OP there is a new statutory PSHE curriculum this year, and your school should have been consulting with parents on the content and teaching format last year - have they been doing this?

This gender stuff does not appear in the new statutory primary PSHE curriculum AFAIK.

Have a look at:
pshe-association.org.uk/curriculum-and-resources/resources/explainer-slides-statutory-pshe-changes-and-new

pshe-association.org.uk/curriculum-and-resources/resources/programme-study-pshe-education-key-stages-1–5

Artichokeleaves · 10/11/2021 21:28

[quote grey12]@Artichokeleaves kids need to learn that not everything is about them!!!! Hmm so a disabled child is learning about transgender people and hears it as if it's applied to their disability?.... that's a stretch....[/quote]
..........

No, it's seriously not a stretch, and 'not everything is about them' in the context of this hypersensitive political ideology is ridiculous.

If you tell children that sometimes people are born in the wrong body and it makes them very sad and they can identify out of it, how is that not going to be hurtful and distressing for a child stuck in a painful, disabled body that they may very well feel was unfairly inflicted on them and would very much like to be able to identify away from?

How are you going to teach some children that you fix your sadness by changing your body, but other children in the same class that you have to deal with and face and learn to live with what life has handed you however unfair and horrible it is?

I'm staggered you can't see this.
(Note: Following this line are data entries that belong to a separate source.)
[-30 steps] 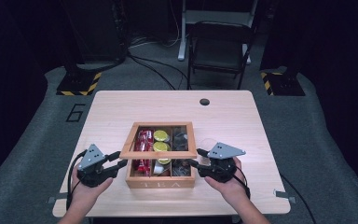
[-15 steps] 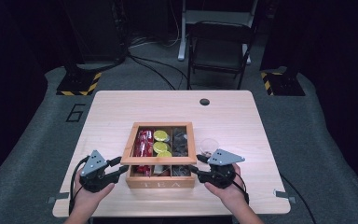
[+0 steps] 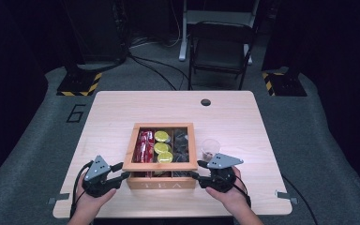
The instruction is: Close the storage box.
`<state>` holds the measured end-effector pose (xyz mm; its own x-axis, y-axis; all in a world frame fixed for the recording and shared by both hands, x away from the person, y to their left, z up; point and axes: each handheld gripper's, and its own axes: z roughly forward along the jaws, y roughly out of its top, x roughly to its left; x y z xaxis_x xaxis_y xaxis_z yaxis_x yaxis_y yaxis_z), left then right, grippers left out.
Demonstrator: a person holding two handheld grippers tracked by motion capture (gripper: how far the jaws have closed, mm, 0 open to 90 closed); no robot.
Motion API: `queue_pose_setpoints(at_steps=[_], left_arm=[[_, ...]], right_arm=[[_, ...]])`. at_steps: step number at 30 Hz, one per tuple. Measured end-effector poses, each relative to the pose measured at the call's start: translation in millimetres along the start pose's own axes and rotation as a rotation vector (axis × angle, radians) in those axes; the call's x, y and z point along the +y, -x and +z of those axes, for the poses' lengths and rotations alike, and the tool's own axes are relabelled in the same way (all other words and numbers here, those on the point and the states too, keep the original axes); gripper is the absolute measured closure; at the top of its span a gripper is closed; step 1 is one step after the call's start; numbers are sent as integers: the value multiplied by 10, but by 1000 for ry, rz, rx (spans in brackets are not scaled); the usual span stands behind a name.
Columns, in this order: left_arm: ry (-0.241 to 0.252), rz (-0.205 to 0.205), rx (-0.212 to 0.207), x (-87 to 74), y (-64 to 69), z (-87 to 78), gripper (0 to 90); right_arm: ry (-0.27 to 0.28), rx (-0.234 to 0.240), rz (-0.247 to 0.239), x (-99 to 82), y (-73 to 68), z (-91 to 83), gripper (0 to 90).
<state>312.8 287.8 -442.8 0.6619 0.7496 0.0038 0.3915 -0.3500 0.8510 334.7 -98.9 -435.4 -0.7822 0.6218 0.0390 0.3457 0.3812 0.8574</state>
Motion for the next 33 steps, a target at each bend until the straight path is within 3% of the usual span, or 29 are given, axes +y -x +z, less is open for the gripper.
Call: queue_pose_setpoints(at_steps=[21,26,33], left_arm=[[-51,-5,-26,-67,27,96,519],[-88,-7,-49,-65,27,121,472],[-112,1,-44,-70,44,151,380]], right_arm=[[-66,19,-7,-90,0,66,492],[-96,28,-6,-105,10,93,491],[-131,21,-33,-116,3,125,475]])
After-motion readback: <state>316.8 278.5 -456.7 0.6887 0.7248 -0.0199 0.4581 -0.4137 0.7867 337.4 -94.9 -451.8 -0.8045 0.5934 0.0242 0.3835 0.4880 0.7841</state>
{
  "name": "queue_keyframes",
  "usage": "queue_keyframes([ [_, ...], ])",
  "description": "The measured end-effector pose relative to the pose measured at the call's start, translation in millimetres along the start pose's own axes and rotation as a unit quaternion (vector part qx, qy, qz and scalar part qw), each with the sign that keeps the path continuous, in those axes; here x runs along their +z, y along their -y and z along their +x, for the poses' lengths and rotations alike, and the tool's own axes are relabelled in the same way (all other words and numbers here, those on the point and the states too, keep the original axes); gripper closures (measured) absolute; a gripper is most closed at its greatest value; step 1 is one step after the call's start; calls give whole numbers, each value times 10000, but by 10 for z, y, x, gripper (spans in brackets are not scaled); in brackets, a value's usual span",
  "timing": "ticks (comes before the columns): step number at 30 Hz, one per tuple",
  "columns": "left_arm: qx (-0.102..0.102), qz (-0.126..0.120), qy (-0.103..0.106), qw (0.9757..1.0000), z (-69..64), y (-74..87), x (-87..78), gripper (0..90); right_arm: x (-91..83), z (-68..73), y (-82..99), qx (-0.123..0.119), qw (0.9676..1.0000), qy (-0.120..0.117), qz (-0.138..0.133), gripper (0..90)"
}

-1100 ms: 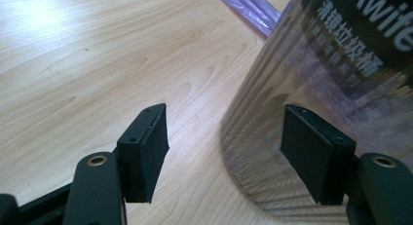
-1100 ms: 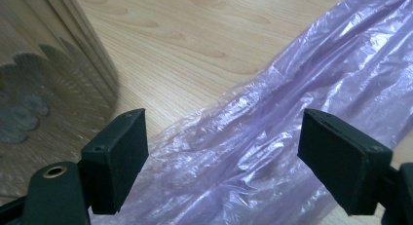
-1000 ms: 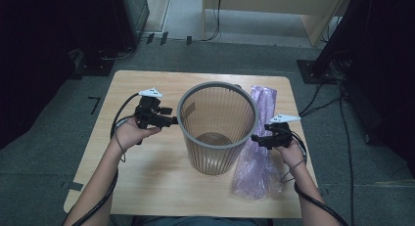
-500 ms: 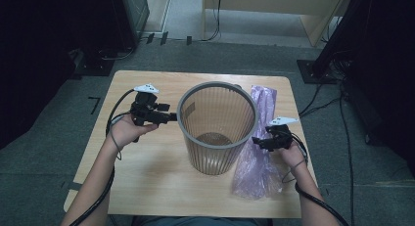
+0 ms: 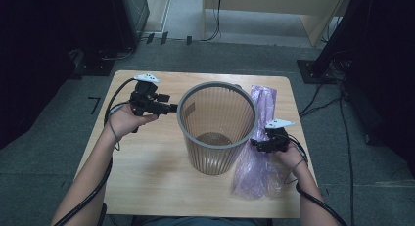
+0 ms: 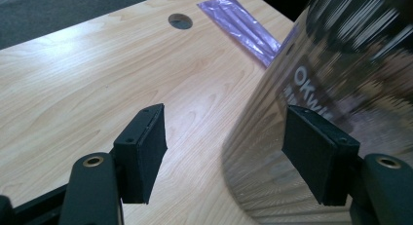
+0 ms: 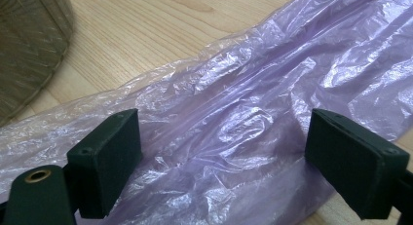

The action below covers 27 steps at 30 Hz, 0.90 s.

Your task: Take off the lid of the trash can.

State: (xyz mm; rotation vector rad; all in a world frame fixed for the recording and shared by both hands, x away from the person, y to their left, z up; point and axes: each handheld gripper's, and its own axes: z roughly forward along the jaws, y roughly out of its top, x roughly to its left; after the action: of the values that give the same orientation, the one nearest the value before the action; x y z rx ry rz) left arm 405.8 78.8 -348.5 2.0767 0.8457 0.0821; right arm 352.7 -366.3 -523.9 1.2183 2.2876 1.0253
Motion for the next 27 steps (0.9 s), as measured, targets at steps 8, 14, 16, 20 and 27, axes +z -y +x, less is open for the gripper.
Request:
queue_keyframes([
  [8,-70,-21,212,9997,-18,-190,-106,318,-1,-1,0,-1,10000,-2,5,128],
  [14,39,60,81,9999,-58,-334,-154,314,-1,-1,0,0,10000,-4,5,128],
  [16,91,33,54,9999,-87,-394,-178,314,-1,-1,0,0,10000,-6,5,128],
  [20,175,-5,3,9998,-128,-503,-210,314,-1,0,0,1,10000,-5,5,127],
  [27,219,-73,-11,9997,-161,-627,-270,295,-1,-1,-1,-3,10000,-4,11,127],
])
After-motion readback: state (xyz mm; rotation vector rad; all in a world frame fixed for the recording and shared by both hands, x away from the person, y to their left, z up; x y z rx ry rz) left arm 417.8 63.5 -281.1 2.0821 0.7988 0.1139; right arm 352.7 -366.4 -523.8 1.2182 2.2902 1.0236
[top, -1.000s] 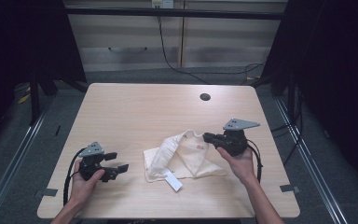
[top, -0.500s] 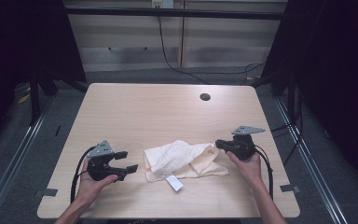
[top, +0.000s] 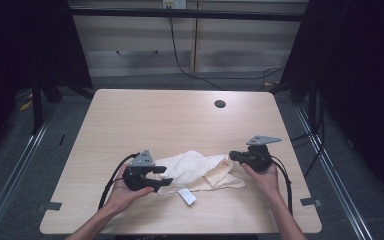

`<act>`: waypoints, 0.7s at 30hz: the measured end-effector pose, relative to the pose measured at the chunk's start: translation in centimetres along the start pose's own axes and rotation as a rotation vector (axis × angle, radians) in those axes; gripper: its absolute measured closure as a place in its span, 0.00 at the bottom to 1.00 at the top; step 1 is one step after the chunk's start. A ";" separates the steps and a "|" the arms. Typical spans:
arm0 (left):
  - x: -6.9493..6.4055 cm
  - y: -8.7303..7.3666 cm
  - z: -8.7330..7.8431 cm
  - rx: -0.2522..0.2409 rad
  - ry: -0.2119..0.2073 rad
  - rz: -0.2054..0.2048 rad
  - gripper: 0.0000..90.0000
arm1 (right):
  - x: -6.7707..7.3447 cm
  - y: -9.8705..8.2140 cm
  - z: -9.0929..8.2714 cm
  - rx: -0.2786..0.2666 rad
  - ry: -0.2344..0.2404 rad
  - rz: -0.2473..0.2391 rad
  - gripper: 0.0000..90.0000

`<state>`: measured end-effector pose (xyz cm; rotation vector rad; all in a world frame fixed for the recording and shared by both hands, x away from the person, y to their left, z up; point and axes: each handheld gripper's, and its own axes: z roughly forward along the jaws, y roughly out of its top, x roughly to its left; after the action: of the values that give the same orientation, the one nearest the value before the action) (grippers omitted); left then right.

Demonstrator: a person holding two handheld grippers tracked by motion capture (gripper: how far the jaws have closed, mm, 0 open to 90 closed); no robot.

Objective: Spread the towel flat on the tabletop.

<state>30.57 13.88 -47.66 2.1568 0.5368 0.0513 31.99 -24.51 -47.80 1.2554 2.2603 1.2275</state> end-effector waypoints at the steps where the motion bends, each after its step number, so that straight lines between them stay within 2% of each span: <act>1: 0.0 -0.1 0.2 0.013 0.001 -0.002 0.66 | 0.0 0.0 0.0 -0.001 0.000 -0.001 0.95; 3: 0.0 -0.2 0.4 0.038 0.012 -0.006 0.80 | 0.0 0.0 -0.1 -0.003 0.000 -0.002 0.95; 5: 0.1 -0.2 0.3 0.026 -0.008 -0.012 0.90 | -0.1 0.0 -0.2 -0.007 -0.003 0.002 0.95; 7: 0.0 0.0 -0.1 0.000 -0.031 -0.029 0.95 | 0.0 0.1 -0.3 -0.010 -0.002 0.001 0.95; 11: 0.4 0.7 -1.0 -0.053 -0.087 -0.062 0.96 | 0.0 0.1 -0.3 -0.018 -0.004 0.005 0.95; 13: 0.9 0.8 -1.4 -0.059 -0.065 -0.067 0.96 | -0.1 0.1 -0.3 -0.017 -0.004 0.006 0.95; 15: 1.5 0.7 -1.4 -0.040 -0.049 -0.078 0.96 | -0.1 0.1 -0.2 -0.016 -0.003 0.002 0.95; 16: 1.9 0.5 -1.2 -0.027 -0.031 -0.082 0.96 | 0.0 0.1 -0.2 -0.012 -0.004 0.003 0.95; 19: 3.3 -0.1 0.1 0.014 -0.019 -0.117 0.95 | 0.0 0.1 0.0 -0.005 -0.005 0.007 0.95; 21: 3.7 -0.2 0.7 0.032 -0.002 -0.117 0.94 | -0.1 0.0 0.1 -0.003 -0.004 0.001 0.95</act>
<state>34.03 14.92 -48.88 2.1517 0.6652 -0.0242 32.07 -24.52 -47.84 1.2565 2.2551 1.2273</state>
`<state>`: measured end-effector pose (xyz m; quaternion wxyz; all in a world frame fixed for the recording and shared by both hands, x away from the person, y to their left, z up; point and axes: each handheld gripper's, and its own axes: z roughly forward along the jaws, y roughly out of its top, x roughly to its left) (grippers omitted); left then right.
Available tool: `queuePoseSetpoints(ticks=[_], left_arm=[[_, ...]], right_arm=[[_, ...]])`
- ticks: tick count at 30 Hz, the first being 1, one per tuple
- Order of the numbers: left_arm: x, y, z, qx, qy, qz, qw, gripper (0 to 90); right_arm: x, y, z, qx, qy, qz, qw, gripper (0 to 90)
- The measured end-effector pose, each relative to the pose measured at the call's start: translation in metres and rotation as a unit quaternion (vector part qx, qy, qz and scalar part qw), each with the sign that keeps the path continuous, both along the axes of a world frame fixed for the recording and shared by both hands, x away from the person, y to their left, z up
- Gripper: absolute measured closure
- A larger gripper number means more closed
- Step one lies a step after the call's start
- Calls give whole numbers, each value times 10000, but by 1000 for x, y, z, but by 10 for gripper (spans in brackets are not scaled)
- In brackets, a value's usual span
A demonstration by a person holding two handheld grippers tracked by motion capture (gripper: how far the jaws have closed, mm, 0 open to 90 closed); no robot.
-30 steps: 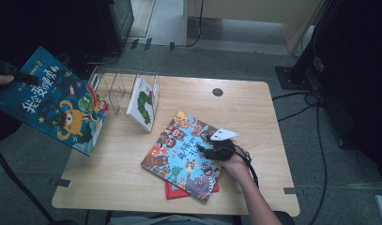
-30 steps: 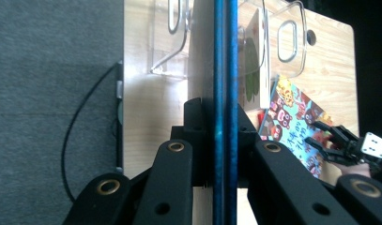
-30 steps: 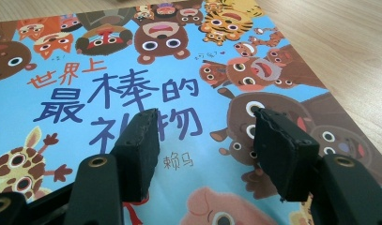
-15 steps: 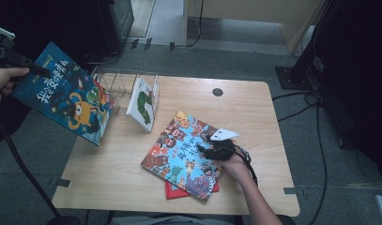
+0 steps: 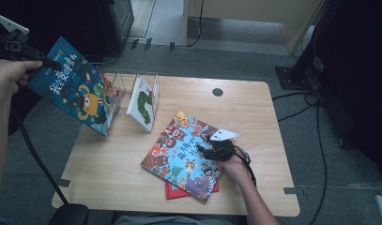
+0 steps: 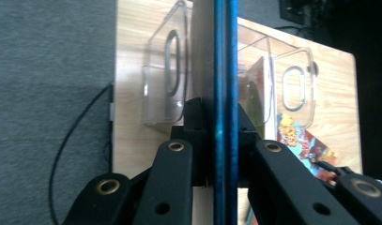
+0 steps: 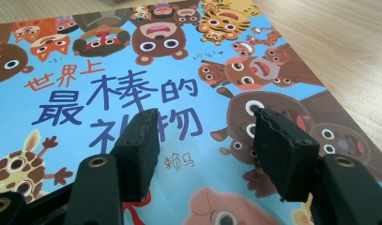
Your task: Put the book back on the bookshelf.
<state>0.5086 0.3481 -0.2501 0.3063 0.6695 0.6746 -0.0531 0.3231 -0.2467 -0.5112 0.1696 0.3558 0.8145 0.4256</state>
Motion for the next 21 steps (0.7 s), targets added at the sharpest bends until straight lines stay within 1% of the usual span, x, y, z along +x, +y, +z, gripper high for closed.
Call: queuePoseSetpoints(ticks=[3,4,5,7,8,9,10,13,14,15,17,18,20,21], left_arm=[[7,-2,-1,51,8,-15,10000,830],[7,-2,-1,51,8,-15,10000,830],[11,-4,-2,77,8,-36,10000,830],[13,-5,-3,69,-9,-15,10000,829],[16,-8,-5,97,-18,-56,9999,829],[16,-8,-5,97,-18,-56,9999,827],[20,-10,-7,109,-30,-98,9999,825],[23,-14,-12,148,-36,-83,9998,822],[24,-14,-12,99,-45,-40,9999,821],[24,-14,-12,99,-45,-40,9999,820],[24,-15,-12,263,-34,3,9996,826],[23,-15,-12,309,-31,7,9995,828],[22,-14,-12,208,-87,-34,9997,799],[22,-14,-11,179,-105,-17,9998,760]], right_arm=[[-1,0,-1,42,-24,-52,10000,409],[-1,0,-1,42,-24,-52,10000,409],[-2,0,-1,46,-26,-57,10000,409],[-2,0,-1,41,-20,-63,10000,409],[-2,0,-1,38,-17,-63,10000,409],[-2,0,-1,37,-13,-73,10000,409],[-2,0,-1,36,-18,-82,10000,409],[-2,1,-1,34,-16,-102,9999,409],[-2,1,-1,39,-20,-107,9999,409],[-2,1,-1,39,-20,-107,9999,409],[-3,1,-1,46,-25,-112,9999,409],[-3,1,-1,48,-28,-110,9999,409],[-3,1,-1,46,-26,-108,9999,409],[-3,1,-1,49,-24,-114,9999,409]])
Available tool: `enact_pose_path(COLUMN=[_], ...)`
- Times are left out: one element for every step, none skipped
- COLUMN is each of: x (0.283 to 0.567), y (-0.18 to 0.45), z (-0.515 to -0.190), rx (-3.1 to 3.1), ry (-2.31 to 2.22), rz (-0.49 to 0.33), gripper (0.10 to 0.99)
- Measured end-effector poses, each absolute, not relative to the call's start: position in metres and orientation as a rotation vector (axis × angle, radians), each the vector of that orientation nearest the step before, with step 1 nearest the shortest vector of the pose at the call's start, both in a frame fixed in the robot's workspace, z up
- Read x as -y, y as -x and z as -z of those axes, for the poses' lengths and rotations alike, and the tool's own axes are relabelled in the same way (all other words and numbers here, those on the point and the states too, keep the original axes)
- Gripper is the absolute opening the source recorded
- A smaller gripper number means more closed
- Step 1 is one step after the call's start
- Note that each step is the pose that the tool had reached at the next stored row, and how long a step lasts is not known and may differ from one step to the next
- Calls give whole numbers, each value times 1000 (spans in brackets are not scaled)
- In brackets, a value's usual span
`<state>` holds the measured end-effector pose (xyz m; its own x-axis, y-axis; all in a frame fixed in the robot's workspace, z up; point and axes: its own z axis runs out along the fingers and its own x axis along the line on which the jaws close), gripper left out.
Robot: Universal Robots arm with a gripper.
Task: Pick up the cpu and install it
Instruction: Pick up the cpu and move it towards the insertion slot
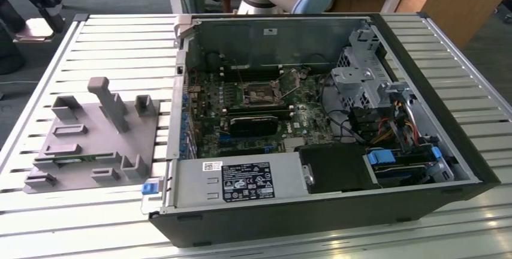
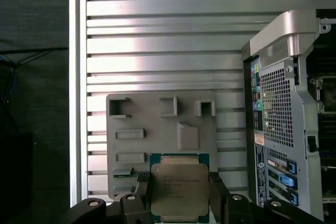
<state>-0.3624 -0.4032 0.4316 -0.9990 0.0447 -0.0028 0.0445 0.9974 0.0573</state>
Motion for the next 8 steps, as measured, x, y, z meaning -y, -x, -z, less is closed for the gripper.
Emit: enact_pose_path(x=[403, 403, 403, 403, 403, 403, 403, 403], y=[361, 360, 358, 356, 355, 354, 352, 351], z=[-432, -432, -432, -432, -432, -432, -432, -432], rx=[-3136, -3135, -3136, -3136, -3136, -3135, -3135, -3135], ry=[-70, -70, -70, -70, -70, -70, -70, -70], rz=[-90, -90, -90, -90, -90, -90, -90, -90], gripper=[533, 533, 533, 533, 533, 533, 533, 533])
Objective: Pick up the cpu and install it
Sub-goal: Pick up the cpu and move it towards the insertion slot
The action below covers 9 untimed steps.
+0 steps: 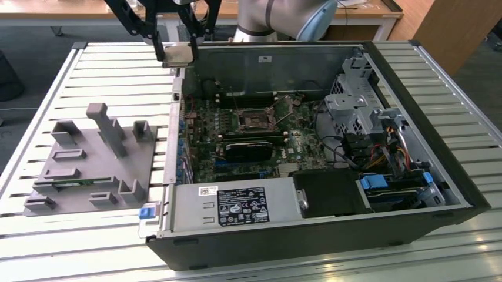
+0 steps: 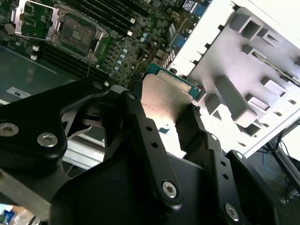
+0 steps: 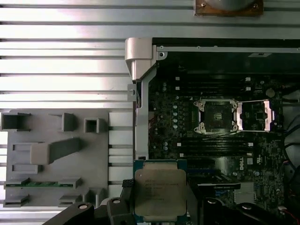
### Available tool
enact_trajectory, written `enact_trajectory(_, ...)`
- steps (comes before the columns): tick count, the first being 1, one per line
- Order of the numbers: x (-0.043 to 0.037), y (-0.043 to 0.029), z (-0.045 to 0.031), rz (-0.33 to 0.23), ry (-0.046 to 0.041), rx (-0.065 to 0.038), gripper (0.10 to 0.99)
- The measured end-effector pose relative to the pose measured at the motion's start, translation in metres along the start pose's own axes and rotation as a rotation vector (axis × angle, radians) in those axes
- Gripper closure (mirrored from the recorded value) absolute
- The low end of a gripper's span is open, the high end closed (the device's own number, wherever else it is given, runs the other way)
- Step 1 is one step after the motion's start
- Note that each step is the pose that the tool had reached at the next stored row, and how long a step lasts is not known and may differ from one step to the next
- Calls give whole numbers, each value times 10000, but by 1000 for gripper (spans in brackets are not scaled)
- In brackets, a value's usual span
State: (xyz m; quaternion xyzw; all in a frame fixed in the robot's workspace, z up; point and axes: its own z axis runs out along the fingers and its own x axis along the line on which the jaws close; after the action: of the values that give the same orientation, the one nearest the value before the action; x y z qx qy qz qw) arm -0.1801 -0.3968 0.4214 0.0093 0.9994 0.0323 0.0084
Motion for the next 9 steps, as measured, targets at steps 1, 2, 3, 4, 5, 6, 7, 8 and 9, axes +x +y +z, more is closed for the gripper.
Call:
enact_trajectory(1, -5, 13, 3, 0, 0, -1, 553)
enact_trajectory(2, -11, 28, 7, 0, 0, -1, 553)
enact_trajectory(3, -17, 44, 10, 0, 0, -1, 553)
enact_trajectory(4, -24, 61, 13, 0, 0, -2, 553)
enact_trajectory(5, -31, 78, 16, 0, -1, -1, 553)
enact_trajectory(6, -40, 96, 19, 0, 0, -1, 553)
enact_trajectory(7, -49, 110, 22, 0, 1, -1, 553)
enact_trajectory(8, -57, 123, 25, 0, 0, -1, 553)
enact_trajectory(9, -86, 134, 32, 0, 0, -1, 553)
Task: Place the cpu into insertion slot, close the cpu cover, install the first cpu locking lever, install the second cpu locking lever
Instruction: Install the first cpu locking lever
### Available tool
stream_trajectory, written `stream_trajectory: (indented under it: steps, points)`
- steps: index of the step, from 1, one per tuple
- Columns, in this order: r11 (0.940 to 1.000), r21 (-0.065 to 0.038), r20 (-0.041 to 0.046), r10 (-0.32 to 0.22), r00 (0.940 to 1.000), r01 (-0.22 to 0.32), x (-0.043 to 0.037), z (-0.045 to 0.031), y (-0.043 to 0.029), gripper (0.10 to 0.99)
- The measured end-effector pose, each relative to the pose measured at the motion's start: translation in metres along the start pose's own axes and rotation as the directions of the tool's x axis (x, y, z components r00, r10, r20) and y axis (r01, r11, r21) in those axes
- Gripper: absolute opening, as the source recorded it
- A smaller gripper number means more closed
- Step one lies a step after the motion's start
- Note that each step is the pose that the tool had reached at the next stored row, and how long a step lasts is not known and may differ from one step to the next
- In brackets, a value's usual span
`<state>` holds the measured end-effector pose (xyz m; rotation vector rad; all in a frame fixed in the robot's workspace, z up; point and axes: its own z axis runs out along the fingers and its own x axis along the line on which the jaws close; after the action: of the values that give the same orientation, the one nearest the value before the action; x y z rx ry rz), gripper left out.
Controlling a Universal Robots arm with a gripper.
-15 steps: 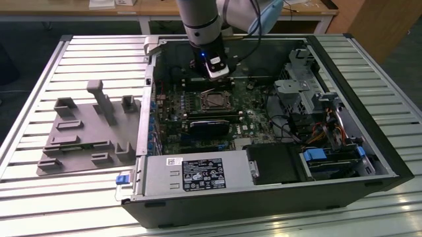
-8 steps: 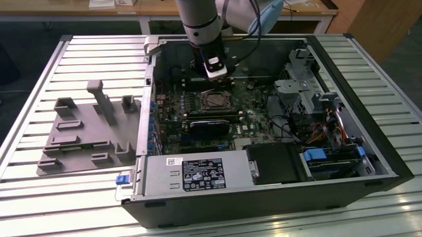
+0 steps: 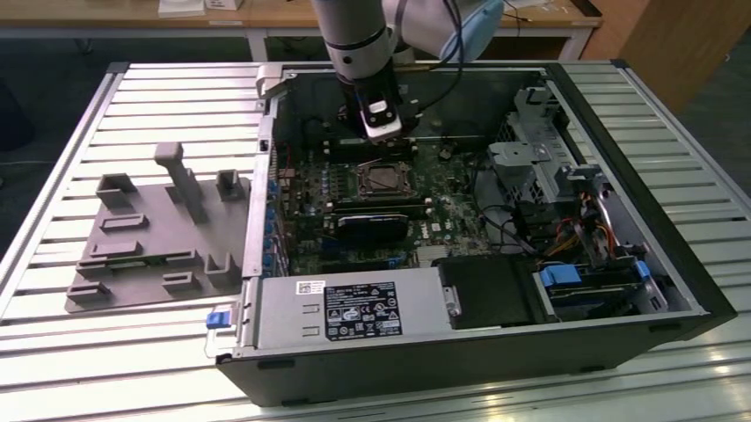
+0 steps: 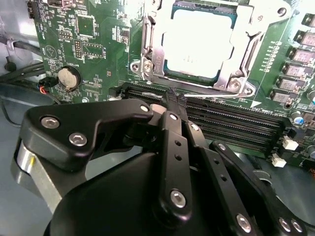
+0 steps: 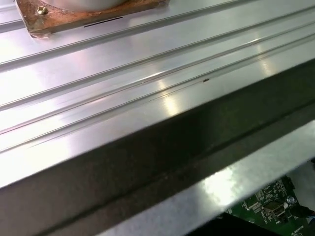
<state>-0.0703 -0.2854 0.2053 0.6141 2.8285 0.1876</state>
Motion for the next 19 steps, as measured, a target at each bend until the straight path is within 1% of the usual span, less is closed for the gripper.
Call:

I have sat with a sobbing kid with cerebral palsy who is starting to realise their belief that physio and all the muscle injections and surgeries won't ever fix them to the point they have a body like ablebodied people do. This is ridiculously insensitive. If I could identify into a body that could walk and do without pain and let me have a normal life I would do so. Some of us have to lump it and learn to love and deal with the body we've got, however much we hate it.

Are you really saying we should say to disabled kids, anorexic kids, chronically ill kids, YOU have to learn to deal but those kids get to identify out of their sadness about their bodies and have something different and it's not all about you?